Return the data below in full, exactly as it stands.

(Beginning of Source material)

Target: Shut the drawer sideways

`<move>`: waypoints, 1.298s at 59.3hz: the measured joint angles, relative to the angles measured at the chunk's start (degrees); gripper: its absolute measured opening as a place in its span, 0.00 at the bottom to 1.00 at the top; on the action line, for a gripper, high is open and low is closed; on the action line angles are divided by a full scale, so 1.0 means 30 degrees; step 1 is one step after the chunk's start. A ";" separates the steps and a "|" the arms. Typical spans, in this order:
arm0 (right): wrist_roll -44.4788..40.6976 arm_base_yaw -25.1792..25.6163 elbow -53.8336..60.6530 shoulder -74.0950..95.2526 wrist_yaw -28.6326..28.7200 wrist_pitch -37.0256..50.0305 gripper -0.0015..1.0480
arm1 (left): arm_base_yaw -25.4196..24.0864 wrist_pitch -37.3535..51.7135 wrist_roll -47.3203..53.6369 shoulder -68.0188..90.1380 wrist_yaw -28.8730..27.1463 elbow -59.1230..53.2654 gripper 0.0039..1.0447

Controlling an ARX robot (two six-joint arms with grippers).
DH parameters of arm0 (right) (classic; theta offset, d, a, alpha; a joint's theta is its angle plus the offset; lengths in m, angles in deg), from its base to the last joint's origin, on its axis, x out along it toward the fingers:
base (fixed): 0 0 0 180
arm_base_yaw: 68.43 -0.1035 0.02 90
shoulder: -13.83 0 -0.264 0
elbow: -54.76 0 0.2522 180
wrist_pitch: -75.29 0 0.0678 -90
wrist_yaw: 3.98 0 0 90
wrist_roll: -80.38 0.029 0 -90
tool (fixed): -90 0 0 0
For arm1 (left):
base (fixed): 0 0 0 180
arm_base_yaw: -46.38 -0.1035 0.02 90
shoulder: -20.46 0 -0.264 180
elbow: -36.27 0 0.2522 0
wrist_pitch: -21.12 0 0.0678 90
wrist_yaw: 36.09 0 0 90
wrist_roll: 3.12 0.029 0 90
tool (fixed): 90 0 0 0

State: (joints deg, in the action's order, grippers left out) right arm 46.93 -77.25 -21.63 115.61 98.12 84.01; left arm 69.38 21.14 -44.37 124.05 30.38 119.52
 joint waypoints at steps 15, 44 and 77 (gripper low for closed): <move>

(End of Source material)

**Answer:**
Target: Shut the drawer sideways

`<move>`: waypoints, 1.298s at 59.3hz: the measured joint angles, relative to the angles measured at the chunk's start (degrees); gripper: its absolute measured opening as a place in its span, 0.00 at the bottom to 1.00 at the top; on the action line, for a gripper, high is open and low is closed; on the action line angles are divided by a full scale, so 1.0 means 30 degrees; step 1 is one step after the chunk's start. A ";" separates the steps and a "|" the arms. Typical spans, in this order:
arm0 (right): wrist_roll -44.4788..40.6976 arm_base_yaw -25.1792..25.6163 elbow -53.8336..60.6530 shoulder -74.0950..95.2526 wrist_yaw -28.6326..28.7200 wrist_pitch -37.0256..50.0305 gripper -0.0015..1.0480
arm1 (left): arm_base_yaw -25.4196..24.0864 wrist_pitch -37.3535..51.7135 wrist_roll -47.3203..53.6369 shoulder -68.0188..90.1380 wrist_yaw -28.8730..27.1463 elbow -59.1230..53.2654 gripper 0.0039..1.0447

Controlling an ARX robot (two six-joint arms with grippers).
DH parameters of arm0 (right) (classic; theta offset, d, a, alpha; a joint's theta is its angle plus the offset; lengths in m, angles in deg), from its base to the last joint's origin, on its axis, x out along it toward the fingers:
base (fixed): 0 0 0 180
arm_base_yaw: 68.43 -0.1035 0.02 90
shoulder: -13.83 0 -0.264 0
elbow: -54.76 0 0.2522 180
wrist_pitch: -75.29 0 0.0678 -90
wrist_yaw: 3.98 0 0 90
wrist_roll: -80.38 0.029 0 -90
tool (fixed): -90 0 0 0
For arm1 (left):
base (fixed): 0 0 0 180
arm_base_yaw: -46.38 -0.1035 0.02 90
shoulder: -20.46 0 -0.264 180
elbow: -36.27 0 0.2522 0
wrist_pitch: -21.12 0 0.0678 90
wrist_yaw: 36.09 0 0 90
wrist_roll: 3.12 0.029 0 90
tool (fixed): 90 0 0 0

State: (joints deg, in the action's order, grippers left out) right arm 46.93 -77.25 -21.63 115.61 98.12 84.01; left arm 69.38 21.14 -44.37 124.05 30.38 119.52
 joint waypoints at steps 15, 44 and 77 (gripper low for closed): <move>

Nothing else is needed to finish the exercise.